Free-viewpoint video is an area of active research in computer graphics. The goal is to allow the viewer of a video dataset, whether recorded or live, to move through the scene by freely and interactively change his viewpoint, despite the footage being recorded by just a small number of static cameras. Potential applications can be easily imagined in the sports, gaming, entertainment, and defense industries. Most prominent are telepresence, interactive TV and immersive video-conferencing, which has emerged as a key Internet application with the now widespread use of commercial voiceand- video-over-IP systems, such as Skype.

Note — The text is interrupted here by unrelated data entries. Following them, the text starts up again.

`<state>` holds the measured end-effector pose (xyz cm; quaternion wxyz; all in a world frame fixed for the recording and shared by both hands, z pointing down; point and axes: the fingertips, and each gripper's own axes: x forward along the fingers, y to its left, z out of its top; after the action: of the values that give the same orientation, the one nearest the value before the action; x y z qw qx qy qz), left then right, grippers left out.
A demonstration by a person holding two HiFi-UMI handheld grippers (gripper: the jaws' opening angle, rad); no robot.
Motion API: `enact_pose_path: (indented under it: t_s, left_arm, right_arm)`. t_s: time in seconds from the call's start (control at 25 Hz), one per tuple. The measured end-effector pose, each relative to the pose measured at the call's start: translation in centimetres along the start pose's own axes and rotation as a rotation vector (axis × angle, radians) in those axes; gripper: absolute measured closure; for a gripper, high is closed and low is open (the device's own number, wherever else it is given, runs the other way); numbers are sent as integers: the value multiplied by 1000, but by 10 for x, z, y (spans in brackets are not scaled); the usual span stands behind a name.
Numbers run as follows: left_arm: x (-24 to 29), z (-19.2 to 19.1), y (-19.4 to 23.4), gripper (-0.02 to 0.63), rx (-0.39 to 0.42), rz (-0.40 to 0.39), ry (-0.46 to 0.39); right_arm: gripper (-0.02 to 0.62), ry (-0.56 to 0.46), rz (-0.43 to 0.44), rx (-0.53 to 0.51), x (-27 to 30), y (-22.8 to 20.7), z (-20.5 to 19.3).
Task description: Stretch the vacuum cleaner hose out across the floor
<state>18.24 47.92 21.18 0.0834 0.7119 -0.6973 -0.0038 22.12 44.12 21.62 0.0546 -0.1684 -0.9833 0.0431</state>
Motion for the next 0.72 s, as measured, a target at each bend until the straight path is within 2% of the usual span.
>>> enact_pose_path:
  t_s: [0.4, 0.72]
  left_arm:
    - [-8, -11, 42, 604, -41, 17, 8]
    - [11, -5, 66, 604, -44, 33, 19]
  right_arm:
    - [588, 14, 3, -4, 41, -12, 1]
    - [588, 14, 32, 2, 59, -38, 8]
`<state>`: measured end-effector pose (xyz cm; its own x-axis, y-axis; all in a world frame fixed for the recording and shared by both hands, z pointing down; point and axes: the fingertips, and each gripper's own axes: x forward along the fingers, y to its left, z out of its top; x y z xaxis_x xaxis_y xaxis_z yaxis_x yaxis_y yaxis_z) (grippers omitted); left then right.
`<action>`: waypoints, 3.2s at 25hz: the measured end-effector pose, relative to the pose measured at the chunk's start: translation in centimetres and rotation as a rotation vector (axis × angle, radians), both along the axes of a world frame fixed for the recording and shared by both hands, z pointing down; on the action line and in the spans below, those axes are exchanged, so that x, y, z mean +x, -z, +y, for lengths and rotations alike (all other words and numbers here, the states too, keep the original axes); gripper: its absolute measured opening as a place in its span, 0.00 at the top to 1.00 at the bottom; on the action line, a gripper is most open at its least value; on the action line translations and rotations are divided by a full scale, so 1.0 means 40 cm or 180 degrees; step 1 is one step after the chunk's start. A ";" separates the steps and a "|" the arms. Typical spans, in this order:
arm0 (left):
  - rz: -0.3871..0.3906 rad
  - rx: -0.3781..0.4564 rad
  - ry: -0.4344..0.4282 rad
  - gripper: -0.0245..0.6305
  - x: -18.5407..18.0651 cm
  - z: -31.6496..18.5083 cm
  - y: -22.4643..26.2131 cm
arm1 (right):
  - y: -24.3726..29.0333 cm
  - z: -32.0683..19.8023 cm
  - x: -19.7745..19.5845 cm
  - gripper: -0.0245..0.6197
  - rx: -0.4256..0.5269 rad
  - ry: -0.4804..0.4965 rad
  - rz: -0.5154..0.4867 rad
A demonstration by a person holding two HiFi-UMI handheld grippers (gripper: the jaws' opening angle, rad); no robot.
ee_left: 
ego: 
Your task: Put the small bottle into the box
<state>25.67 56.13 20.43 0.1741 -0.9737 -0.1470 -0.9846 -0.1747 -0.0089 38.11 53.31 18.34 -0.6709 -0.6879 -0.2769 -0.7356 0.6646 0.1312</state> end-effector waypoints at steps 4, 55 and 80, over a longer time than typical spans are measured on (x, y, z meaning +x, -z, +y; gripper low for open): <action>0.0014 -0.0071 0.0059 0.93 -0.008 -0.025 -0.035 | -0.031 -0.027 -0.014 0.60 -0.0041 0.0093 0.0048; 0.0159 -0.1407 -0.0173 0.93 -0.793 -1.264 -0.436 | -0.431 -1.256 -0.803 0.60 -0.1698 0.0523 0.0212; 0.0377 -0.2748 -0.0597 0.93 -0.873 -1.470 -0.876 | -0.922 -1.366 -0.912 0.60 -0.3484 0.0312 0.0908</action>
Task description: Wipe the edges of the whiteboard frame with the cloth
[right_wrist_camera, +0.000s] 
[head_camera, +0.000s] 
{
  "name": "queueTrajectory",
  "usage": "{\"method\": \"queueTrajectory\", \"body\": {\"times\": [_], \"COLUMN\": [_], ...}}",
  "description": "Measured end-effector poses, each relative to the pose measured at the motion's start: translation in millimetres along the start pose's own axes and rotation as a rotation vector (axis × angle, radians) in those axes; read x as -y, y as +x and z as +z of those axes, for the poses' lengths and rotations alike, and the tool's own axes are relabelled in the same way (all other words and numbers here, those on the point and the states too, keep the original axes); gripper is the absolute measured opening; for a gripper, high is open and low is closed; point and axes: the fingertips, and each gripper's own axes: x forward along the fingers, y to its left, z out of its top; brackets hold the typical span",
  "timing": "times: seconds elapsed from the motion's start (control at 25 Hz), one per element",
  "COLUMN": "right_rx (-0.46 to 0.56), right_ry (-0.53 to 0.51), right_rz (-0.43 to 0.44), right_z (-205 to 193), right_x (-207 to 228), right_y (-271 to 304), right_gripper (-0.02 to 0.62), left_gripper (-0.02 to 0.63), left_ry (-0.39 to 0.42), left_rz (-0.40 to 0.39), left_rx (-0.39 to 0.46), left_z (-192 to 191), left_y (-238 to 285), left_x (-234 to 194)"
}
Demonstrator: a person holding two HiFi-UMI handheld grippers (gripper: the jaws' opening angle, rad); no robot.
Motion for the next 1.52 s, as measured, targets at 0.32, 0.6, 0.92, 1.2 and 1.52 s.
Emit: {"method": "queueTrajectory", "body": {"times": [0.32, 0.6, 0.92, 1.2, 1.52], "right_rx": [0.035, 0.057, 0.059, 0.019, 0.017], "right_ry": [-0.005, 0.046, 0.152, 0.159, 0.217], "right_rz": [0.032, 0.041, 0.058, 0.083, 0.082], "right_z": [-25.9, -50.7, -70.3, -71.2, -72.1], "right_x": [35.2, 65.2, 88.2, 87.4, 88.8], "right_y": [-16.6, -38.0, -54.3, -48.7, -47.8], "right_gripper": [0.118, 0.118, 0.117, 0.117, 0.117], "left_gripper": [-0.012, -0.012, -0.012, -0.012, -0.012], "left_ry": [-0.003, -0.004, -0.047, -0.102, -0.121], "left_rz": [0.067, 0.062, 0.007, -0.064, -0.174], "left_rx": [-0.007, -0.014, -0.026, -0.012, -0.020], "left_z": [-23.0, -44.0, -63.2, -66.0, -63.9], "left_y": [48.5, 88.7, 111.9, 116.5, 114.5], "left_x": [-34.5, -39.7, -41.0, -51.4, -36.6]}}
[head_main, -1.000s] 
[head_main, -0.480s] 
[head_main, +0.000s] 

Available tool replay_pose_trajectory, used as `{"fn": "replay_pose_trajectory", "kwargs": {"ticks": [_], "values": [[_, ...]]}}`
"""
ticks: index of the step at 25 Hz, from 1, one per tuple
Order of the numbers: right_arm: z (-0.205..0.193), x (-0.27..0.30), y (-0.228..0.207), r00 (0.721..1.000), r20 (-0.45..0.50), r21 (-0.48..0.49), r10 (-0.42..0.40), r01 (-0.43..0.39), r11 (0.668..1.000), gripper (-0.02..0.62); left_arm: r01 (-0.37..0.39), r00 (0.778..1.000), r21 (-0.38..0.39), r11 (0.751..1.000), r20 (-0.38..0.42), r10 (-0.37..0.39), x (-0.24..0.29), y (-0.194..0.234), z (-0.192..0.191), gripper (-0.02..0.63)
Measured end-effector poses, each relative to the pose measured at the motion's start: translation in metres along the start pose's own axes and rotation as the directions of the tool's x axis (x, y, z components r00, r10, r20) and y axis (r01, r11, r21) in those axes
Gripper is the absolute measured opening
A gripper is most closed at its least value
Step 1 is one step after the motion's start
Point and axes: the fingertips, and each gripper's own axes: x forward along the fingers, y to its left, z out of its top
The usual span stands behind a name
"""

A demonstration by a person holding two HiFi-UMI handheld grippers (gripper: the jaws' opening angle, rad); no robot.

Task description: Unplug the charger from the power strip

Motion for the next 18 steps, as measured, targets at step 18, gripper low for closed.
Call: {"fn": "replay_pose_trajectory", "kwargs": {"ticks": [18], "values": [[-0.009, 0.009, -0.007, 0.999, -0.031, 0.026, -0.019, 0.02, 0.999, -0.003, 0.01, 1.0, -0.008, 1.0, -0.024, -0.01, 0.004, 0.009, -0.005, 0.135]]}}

FreeCam is a hybrid system for free-viewpoint video based on both color and depth video cameras. The FreeCam hardware consists of three color video cameras and two depth cameras. Combining the data streams seamlessly to synthesize a novel view of a general scene is a significant challenge, and multiple issues, such as sensor noise, missing data, coverage, seamless data merging and device calibration require non-trivial processing to generate quality artifact-free imagery. It is all the more challenging to perform all this at real-time rates.
FreeCam provides live free-viewpoint video at interactive rates using a small number of off-the-shelf sensor components and quite standard computing power. It is one of the first free-viewpoint systems to incorporate the new Kinect depth sensor, and we expect this trend to strengthen as the sensor evolves.